Statistically significant difference.

FIGO, International Federation of Gynecology and Obstetrics; n, number of individuals; SD, standard deviation.

Genotype frequency distributions of CCR2 were in agreement with the Hardy-Weinberg equilibrium. There were no statistically significant differences between the groups regarding frequency of either CCR2 (+190 G/A) genotype (χ² = 2.347; p = 0.309) or alleles (p > 0.05) (Table 2). CCR2 (+190 G/A) GG, AG, and AA genotype frequencies of individuals who had stage I-II were 26.3%, 68.4%, and 5.3%, respectively, and patients who had stage III-IV were 58.3%, 33.3%, and 8.3%, respectively (Table 3). We found that CCR2 (+190 G/A) GG genotype frequencies for patients and controls were significantly higher in the stage III-IV group relative to the other groups (χ² = 4.408; p = 0.036, OR = 3.920, 95% CI = [1.064-14.446]). Furthermore, CCR2 (+190 G/A) AG genotype frequencies were significantly higher in patients who had stage I-II ovarian cancer (χ² = 5.225; p = 0.022, OR = 0.231, 95% CI = [1.064-14.446]). In addition, the number of A allele carriers was significantly higher in the stage I-II ovarian cancer group than among patients who had stage III-IV cancer (χ² = 4.408, p = 0.036; OR = 0.255, 95% CI = [0.069-0.940]).

Table 2.

CCR2 Genotypic and Allelic Frequencies in Patients with Ovarian Cancer and the Control Group

	Ovarian cancer (n = 44)	Control (n = 45)	p	Chi square	Odds ratio (OR)	95% confidence interval (CI)
Genotype	n (%)	n (%)	0.309	2.347
GG	19 (44.2)	27 (60)	0.138	2.204	0.528	0.226-1.231
AG	21 (48.8)	15 (33.3)	0.139	2.186	1.909	0.807-4.517
AA	3 (7)	3 (6.7)	0.954	0.003	1.050	0.200-5.510
Allele	Allelic count (%)	Allelic count (%)
G	59 (46.1)	69 (53.9)	0.954	0.003	0.952	0.181-4.998
A	27 (56.2)	21 (43.8)	0.138	2.204	1.895	0.812-4.421

n, number of individuals.

Table 3.

CCR2 Genotypic and Allelic Frequencies in Patients with Ovarian Cancer and International Federation of Gynecology and Obstetrics Stage

	Stage I-II	Stage III-IV	p	Chi square	Odds ratio (OR)	95% confidence interval (CI)
Genotype	n (%)	n (%)	0.071	5.277
GG	5 (26.3)	14 (58.3)	0.036^a	4.408	3.920	1.064-14.446
AG	13 (68.4)	8 (33.3)	0.022^a	5.225	0.231	0.064-0.836
AA	1 (5.3)	2 (8.3)	0.695	0.154	1.636	0.137-19.540
Allele	Allele count (%)	Allele count (%)
G	23 (39)	36 (61)	0.695	0.154	0.611	0.051-7.297
A	15 (55.6)	12 (44.4)	0.036^a	4.408	0.255	0.069-0.940

Statistically significant difference.

n, number of individuals.

Discussion and Conclusion

The CCR2 gene is located on chromosome 3 (3p21), which is part of the chemokine receptor gene region (Daugherty and Springer, 1997). The CCR2 gene encodes two isoforms as CCR2A and CCR2B. The CCR2 (+190 G/A) polymorphism is located in exon 1 and this SNP results in an isoleucine substitution for valine in the transmembrane domain of the protein (Wong et al., 1997), although the physiological effect of this mutation is unclear. There are conflicting reports on the effects of CCR2 (+190 G/A) polymorphism on various cancers. The CCR2 (+190 G/A) polymorphism appears to enhance the stability of CCR2A, but does not affect CCR2B stability (Nakayama et al., 2004).

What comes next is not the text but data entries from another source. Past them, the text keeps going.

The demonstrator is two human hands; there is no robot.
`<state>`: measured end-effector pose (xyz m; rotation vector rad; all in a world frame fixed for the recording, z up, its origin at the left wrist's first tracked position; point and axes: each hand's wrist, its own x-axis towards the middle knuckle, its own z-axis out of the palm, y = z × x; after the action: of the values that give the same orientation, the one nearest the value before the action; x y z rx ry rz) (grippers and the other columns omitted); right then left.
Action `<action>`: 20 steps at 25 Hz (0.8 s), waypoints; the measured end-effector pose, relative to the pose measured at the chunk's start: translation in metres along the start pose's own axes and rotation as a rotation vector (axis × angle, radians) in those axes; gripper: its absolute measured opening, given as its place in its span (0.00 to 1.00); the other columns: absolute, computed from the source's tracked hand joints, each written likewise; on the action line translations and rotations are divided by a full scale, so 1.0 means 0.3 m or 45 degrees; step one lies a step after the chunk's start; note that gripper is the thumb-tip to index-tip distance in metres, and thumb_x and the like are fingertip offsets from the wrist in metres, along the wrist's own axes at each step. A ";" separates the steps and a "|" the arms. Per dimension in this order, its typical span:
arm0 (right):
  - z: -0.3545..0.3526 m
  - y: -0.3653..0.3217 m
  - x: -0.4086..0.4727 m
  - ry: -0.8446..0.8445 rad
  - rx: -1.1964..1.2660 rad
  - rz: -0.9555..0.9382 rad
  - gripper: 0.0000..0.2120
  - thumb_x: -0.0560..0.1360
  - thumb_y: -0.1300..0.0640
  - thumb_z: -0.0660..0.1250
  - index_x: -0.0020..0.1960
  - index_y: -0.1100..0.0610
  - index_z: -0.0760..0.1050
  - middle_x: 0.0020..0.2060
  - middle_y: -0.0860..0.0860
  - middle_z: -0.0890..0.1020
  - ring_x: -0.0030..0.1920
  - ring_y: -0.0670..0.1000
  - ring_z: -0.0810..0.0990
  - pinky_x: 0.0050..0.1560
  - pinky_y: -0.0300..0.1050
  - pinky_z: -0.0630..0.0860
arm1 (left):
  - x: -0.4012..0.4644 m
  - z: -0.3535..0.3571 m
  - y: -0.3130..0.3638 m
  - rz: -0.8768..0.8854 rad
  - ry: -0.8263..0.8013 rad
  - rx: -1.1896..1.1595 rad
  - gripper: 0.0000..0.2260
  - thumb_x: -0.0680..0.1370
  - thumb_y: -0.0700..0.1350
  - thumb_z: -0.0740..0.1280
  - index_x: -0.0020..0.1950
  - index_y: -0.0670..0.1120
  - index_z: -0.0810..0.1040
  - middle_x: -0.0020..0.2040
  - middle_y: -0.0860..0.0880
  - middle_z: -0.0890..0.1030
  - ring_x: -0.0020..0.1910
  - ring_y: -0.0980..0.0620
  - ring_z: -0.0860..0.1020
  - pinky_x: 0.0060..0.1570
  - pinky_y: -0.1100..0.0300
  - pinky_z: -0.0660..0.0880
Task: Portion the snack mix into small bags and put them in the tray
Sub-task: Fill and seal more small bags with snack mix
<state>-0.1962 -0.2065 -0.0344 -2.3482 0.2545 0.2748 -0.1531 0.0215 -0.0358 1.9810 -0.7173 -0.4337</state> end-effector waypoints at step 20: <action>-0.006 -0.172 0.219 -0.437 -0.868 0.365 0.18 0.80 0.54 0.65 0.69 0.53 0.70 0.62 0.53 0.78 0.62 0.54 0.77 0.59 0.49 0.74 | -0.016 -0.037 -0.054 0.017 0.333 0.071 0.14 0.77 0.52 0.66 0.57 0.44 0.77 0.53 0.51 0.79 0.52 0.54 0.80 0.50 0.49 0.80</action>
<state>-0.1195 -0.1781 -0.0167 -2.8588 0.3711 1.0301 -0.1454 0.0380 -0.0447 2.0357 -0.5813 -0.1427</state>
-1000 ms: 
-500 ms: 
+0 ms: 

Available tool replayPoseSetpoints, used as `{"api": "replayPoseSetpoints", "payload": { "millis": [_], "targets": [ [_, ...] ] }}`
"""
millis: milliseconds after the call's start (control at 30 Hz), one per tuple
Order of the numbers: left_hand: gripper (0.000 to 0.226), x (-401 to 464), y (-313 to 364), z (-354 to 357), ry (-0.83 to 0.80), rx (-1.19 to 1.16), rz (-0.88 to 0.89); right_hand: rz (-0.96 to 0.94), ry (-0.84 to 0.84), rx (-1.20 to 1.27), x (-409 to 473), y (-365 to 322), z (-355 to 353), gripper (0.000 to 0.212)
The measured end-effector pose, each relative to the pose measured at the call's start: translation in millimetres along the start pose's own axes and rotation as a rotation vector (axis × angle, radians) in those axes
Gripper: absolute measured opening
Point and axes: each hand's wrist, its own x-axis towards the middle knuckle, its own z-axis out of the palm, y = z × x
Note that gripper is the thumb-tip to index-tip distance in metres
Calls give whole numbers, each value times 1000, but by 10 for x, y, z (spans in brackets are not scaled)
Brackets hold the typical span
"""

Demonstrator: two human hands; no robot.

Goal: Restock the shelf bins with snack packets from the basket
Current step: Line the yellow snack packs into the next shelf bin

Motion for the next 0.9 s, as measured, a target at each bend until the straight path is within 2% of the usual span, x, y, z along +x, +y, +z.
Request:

Several studies have examined the association between CCR2 (+190 G/A) polymorphism and cancer risk in different populations. Nakayama et al. (2004) reported a protective role for CCR2 (+190 G/A) GG and AG genotypes in AIDS, which, similar to some cancers, has inflammatory effects. Their data indicated that the molecular mechanism of CCR2 (+190 G/A) polymorphism is diverse among different phenotypes in humans (Nakayama et al., 2004). The relationship between CCR2 (+190 G/A) polymorphism and cancer was reported in a meta-analysis by Huang et al. (2013) who found that the CCR2 (+190 G/A) polymorphism was significantly associated with risk of various cancers.

Huang et al. asserted that AG and AA genotypes might be risk factors for several different cancers, which is in contrast to our results showing that the incidence of the A allele was significantly higher in the stage I-II ovarian cancer group than in the stage III-IV group (Table 3). Meanwhile, Zafiropoulos et al. (2004) determined that a mutated allele (A allele) (OR = 0.53, 95% CI = [0.33-0.84]) and a heterozygote GA genotype (OR = 0.54, 95% CI = [0.33-0.89]) were significantly more frequent in the control group than in a group of breast cancer patients, and suggested that the CCR2 (+190 G/A) A allele was a risk-reducing factor in breast cancer, but a risk factor in skin and bladder cancer.

The association of chemokines and their receptors with tumor malignancy has been proposed as a new therapeutic target for ovarian cancer treatment. Indeed, chemokine secretion by tumor cells could affect tumor growth, whereas chemokine-receptor interactions may play a crucial role in tumor progression (Muralidhar and Barbolina, 2013). Ivansson et al. (2007) investigated the relationship between CCR2 (+190 G/A) and cervical cancer susceptibility and found that genotype and allele frequencies were significantly different between the patient and control group. Based on these results, they proposed CCR2 as a candidate genetic factor in immunologic pathways associated with gynecologic cancers (Ivansson et al., 2007).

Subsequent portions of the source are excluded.